L'Italia ridotta ai gusci di vongole
Una nazione cialtrona e sciatta, pronta a tutto pur di farsi una mangiata
C’era una volta la metafora dell’Italia alle vongole, usata negli anni Cinquanta per dire una nazione cialtrona e sciatta e pronta a tutto pur di farsi una mangiata. Oggi, siccome il peggio non ha limiti, c’è l’Italia ai gusci di vongole. Ovunque vada, anche in ristoranti per nulla economici, mi vengono serviti spaghetti con le vongole nel guscio e questo significa sporcarsi in modo assurdo le mani oltre che, prospettiva angosciante, rischiare di macchiarsi la cravatta.
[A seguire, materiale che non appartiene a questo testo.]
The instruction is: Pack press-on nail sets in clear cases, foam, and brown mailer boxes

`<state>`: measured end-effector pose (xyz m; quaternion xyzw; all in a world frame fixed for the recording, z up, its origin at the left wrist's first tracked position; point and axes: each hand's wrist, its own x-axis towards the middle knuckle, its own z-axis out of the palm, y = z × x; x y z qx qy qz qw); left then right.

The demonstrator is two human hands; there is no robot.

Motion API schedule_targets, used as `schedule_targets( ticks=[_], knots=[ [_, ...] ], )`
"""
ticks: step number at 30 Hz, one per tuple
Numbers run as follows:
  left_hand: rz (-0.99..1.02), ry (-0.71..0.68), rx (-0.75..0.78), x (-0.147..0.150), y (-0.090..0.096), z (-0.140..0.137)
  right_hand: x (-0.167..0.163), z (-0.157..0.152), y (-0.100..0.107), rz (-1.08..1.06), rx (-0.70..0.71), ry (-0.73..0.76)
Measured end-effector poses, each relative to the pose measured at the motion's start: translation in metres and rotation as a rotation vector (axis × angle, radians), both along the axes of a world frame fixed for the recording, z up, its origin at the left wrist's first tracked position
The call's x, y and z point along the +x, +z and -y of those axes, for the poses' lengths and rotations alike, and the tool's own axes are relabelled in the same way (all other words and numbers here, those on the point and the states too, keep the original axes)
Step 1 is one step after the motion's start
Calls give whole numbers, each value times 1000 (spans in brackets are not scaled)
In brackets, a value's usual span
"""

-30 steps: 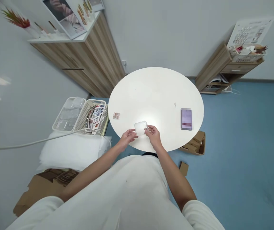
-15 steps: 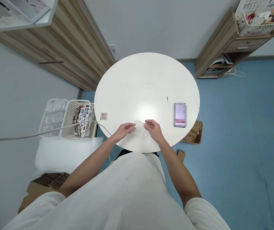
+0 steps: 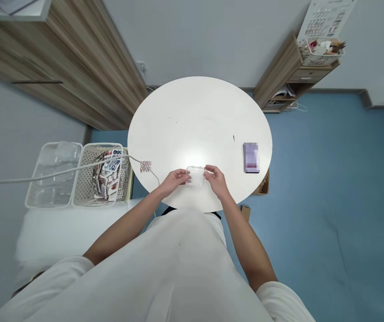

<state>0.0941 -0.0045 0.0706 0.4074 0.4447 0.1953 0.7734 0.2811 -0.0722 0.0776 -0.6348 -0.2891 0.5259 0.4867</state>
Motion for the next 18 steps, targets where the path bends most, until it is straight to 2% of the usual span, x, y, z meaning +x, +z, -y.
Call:
schedule_targets(
  ticks=[6,9,18],
  knots=[
    [24,-28,13,-5,-9,0,-16,26,0,11,-67,-44],
    [20,-28,50,-4,-8,1,-21,33,0,36,-52,-73],
    [42,-7,262,0,-4,2,-25,30,8,133,-2,-47]
  ],
)
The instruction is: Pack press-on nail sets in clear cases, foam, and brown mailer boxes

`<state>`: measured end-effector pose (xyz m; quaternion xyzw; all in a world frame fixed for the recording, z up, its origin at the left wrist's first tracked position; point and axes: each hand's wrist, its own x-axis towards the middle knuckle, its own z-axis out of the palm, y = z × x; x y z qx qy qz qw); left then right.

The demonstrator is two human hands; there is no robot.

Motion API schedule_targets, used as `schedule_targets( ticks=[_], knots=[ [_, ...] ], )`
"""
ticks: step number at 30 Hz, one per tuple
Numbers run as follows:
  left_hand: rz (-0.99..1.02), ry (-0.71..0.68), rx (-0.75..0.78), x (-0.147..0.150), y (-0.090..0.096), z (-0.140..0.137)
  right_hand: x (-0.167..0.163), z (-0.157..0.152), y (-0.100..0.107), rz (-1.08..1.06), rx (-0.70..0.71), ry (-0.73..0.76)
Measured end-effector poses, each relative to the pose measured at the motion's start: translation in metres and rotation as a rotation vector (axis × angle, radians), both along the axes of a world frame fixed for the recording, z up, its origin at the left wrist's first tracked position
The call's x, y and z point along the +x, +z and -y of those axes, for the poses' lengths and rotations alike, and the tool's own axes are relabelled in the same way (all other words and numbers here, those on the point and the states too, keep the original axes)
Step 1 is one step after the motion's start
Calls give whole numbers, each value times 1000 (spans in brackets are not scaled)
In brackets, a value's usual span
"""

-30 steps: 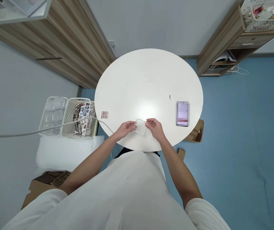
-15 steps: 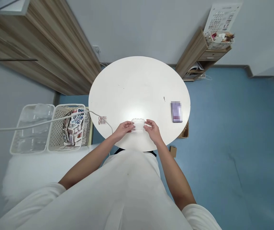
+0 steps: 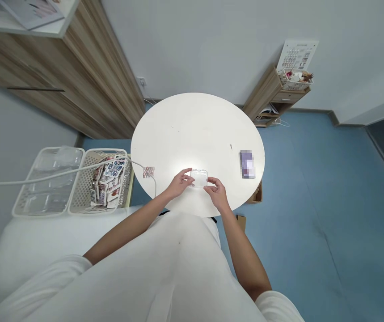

Non è stato sempre così. Nella “Grande enciclopedia illustrata della gastronomia” (1990) la ricetta dei vermicelli alle vongole prevedeva le vongole sgusciate, nelle “Ricette regionali italiane” (1967) la ricetta degli spaghetti alle vongole prevedeva le vongole sgusciate, nel “Cucchiaio d’argento” (1950) la ricetta dei vermicelli con le vongole prevedeva le vongole sgusciate... Romano Tamani, il cuoco dell’Ambasciata di Quistello, nelle sue memorie ricorda che a Riccione nei primi Sessanta “preparare gli spaghetti alle vongole era una vera impresa. Dietro c’era un lavoro inimmaginabile: per cuocerle dovevi pulirle ad una ad una e, per fare un chilo di vongole, dovevi pulirne almeno cinquanta di chili! Credo di aver sgusciato e lavato quintali di vongole!”. Posso sapere cos’è successo nel frattempo? E’ un problema di costo del lavoro? Oppure è tutta colpa di Rousseau? Propendo per quest’ultima ipotesi: il buon selvaggio mangia seminudo e non si preoccupa di impiastricciarsi, anzi gli piace... Che l’Italia ai gusci di vongole, l’Italia sbragata e sporca, non occupi l’intero spazio della ristorazione, che resistano, o fioriscano, piccole oasi per clienti civilizzati. E magari perfino incravattati.